What to do
Return verbatim every line from the first line of the data below to the line that contains "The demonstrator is", inclusive, and no further.

Supplied information
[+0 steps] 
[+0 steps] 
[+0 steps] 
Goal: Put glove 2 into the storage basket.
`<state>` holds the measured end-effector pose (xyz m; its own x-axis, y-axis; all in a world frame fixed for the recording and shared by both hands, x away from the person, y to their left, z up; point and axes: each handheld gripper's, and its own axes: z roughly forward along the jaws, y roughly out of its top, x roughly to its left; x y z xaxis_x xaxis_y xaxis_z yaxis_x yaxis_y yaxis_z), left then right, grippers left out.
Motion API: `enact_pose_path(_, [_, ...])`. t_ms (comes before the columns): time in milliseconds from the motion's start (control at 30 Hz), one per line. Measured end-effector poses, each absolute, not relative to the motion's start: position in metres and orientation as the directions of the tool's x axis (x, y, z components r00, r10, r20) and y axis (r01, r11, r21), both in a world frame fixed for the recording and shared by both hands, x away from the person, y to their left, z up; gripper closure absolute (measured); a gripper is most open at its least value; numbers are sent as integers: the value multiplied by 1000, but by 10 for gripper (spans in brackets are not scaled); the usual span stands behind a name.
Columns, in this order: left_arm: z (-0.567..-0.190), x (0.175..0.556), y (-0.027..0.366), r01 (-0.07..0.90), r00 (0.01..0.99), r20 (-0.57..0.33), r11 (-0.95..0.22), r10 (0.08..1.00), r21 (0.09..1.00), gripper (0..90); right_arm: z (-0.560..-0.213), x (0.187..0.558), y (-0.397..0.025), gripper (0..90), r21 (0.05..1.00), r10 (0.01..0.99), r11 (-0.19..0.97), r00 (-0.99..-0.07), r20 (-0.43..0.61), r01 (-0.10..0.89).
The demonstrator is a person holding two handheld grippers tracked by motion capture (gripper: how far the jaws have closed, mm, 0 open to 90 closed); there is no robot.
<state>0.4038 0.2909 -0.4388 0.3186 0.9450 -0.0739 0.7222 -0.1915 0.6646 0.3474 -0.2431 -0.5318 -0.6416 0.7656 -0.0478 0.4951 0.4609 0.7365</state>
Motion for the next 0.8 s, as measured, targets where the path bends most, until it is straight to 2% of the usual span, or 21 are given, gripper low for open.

Solution for this problem
[+0 steps] 
[+0 steps] 
[+0 steps] 
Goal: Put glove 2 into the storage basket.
`<state>` holds the measured end-effector pose (xyz m; its own x-axis, y-axis; all in a world frame fixed for the recording and shared by both hands, x away from the person, y to their left, z up; point and axes: each handheld gripper's, and its own axes: z roughly forward along the jaws, y roughly out of its top, x roughly to its left; x y z xaxis_x xaxis_y xaxis_z yaxis_x yaxis_y yaxis_z), left then right, grippers left out.
Motion API: `enact_pose_path(_, [_, ...])`. t_ms (comes before the columns): time in milliseconds from the motion's start (control at 30 Hz), one per line. Measured end-effector poses, each absolute, not relative to the motion's start: position in metres and orientation as the directions of the tool's x axis (x, y, z components r00, r10, r20) and y axis (r01, r11, r21), both in a world frame fixed for the recording and shared by both hands, x away from the person, y to their left, z up; gripper closure absolute (measured); a gripper is most open at its least value; numbers are sent as integers: the value multiplied by 1000, but by 10 for gripper (spans in brackets are not scaled); the usual span stands behind a name.
Columns, in this order: left_arm: z (-0.567..-0.190), x (0.175..0.556), y (-0.027..0.366), r01 (-0.07..0.90), r00 (0.01..0.99), r20 (-0.57..0.33), r11 (-0.95..0.22), r10 (0.08..1.00), r21 (0.09..1.00), gripper (0..90); right_arm: z (-0.560..-0.213), x (0.187..0.558), y (-0.397..0.025), gripper (0..90), r21 (0.05..1.00), r10 (0.01..0.99), r11 (-0.19..0.97), r00 (-0.99..-0.07), r20 (-0.43..0.61), r01 (-0.10..0.89).
The demonstrator is a person holding two handheld grippers tracked by motion capture (gripper: how far the jaws have closed, mm, 0 open to 90 closed); there is no robot.

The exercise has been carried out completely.